To address the challenge of precise cross-modal (two-photon vs. fMOST) single-neuron matching under limited annotations, this paper proposes a few-shot robust recognition framework. Methodologically, it introduces: (1) a novel dual-channel attention mechanism that decouples somatic morphology from axonal/dendritic fiber context; (2) a joint optimization strategy combining MultiSimilarityMiner for hard-sample mining and Circle Loss to enhance discriminative feature learning; and (3) an integrated architecture incorporating a pretrained Vision Transformer backbone, gated feature fusion, and complementary local-global attention. Evaluated on real-world datasets, the method achieves significantly higher Top-K accuracy and recall compared to state-of-the-art approaches. Ablation studies and efficiency analysis confirm the effectiveness and training cost-effectiveness of each component. This work establishes a scalable technical paradigm for multimodal structure–function correlation analysis in neuroscience.

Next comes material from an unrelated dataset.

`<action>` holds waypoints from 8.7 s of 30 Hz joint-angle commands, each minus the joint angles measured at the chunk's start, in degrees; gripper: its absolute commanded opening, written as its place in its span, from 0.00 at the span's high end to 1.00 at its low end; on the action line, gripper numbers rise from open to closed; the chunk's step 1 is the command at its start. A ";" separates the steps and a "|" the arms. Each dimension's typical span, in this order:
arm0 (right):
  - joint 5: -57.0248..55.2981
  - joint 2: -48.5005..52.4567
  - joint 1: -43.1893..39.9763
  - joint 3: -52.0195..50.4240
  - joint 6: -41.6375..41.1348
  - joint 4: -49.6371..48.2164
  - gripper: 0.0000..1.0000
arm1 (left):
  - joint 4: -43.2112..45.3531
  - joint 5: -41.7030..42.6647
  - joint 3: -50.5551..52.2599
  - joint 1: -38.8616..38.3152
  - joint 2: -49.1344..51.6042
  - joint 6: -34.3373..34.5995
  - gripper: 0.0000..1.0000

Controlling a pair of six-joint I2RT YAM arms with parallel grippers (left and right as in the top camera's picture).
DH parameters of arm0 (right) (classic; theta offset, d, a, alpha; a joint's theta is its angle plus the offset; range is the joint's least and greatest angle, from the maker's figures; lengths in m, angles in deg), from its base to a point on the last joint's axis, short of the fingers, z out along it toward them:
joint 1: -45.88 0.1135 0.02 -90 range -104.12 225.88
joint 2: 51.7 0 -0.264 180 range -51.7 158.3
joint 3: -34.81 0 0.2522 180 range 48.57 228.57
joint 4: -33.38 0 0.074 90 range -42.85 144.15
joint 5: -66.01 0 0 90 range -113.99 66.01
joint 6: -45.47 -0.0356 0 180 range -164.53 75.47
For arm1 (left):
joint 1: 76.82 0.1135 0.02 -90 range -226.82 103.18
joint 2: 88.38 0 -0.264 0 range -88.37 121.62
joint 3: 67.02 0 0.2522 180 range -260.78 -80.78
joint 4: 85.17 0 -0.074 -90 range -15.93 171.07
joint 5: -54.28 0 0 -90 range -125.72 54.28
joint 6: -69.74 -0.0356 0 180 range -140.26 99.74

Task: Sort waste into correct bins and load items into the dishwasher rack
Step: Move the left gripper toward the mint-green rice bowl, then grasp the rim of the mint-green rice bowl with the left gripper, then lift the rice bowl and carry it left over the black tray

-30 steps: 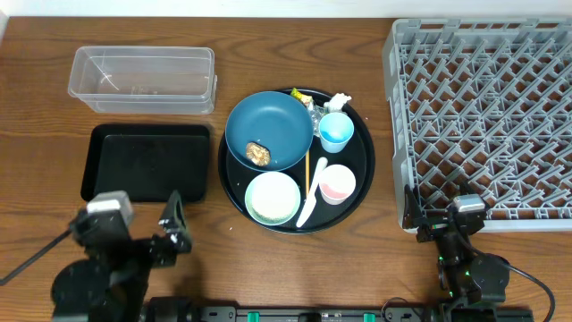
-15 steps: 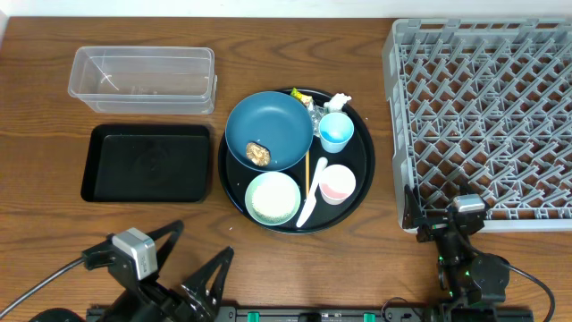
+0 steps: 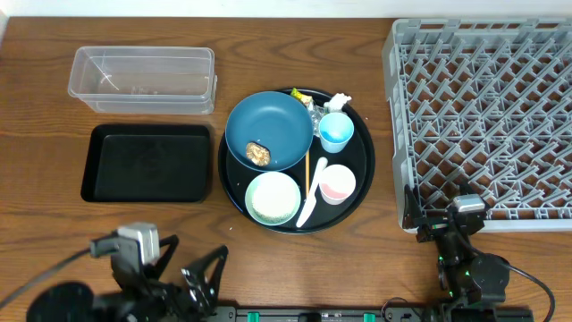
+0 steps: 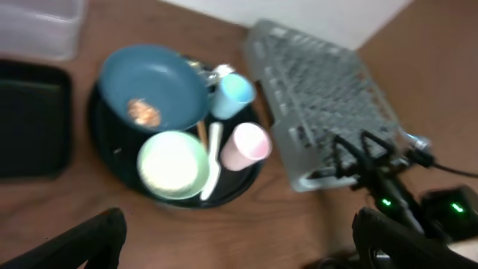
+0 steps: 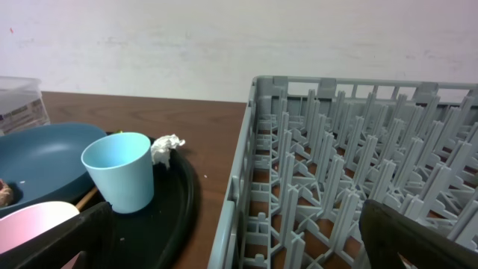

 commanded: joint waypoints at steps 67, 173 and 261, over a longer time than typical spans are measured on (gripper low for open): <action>0.02 0.02 -0.50 -0.24 -0.61 0.04 0.01 | 6.51 -19.34 3.19 -42.45 51.10 0.35 0.02; 0.02 0.02 -0.50 -0.24 -0.61 0.04 0.01 | 30.14 -30.53 13.86 -46.71 66.34 -6.91 0.27; 0.02 0.02 -0.50 -0.24 -0.61 0.04 0.01 | 33.07 -34.25 11.74 -25.27 43.21 -14.05 0.94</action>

In neuroscience research, achieving single-neuron matching across different imaging modalities is critical for understanding the relationship between neuronal structure and function. However, modality gaps and limited annotations present significant challenges. We propose a few-shot metric learning method with a dual-channel attention mechanism and a pretrained vision transformer to enable robust cross-modal neuron identification. The local and global channels extract soma morphology and fiber context, respectively, and a gating mechanism fuses their outputs. To enhance the model's fine-grained discrimination capability, we introduce a hard sample mining strategy based on the MultiSimilarityMiner algorithm, along with the Circle Loss function. Experiments on two-photon and fMOST datasets demonstrate superior Top-K accuracy and recall compared to existing methods. Ablation studies and t-SNE visualizations validate the effectiveness of each module. The method also achieves a favorable trade-off between accuracy and training efficiency under different fine-tuning strategies. These results suggest that the proposed approach offers a promising technical solution for accurate single-cell level matching and multimodal neuroimaging integration.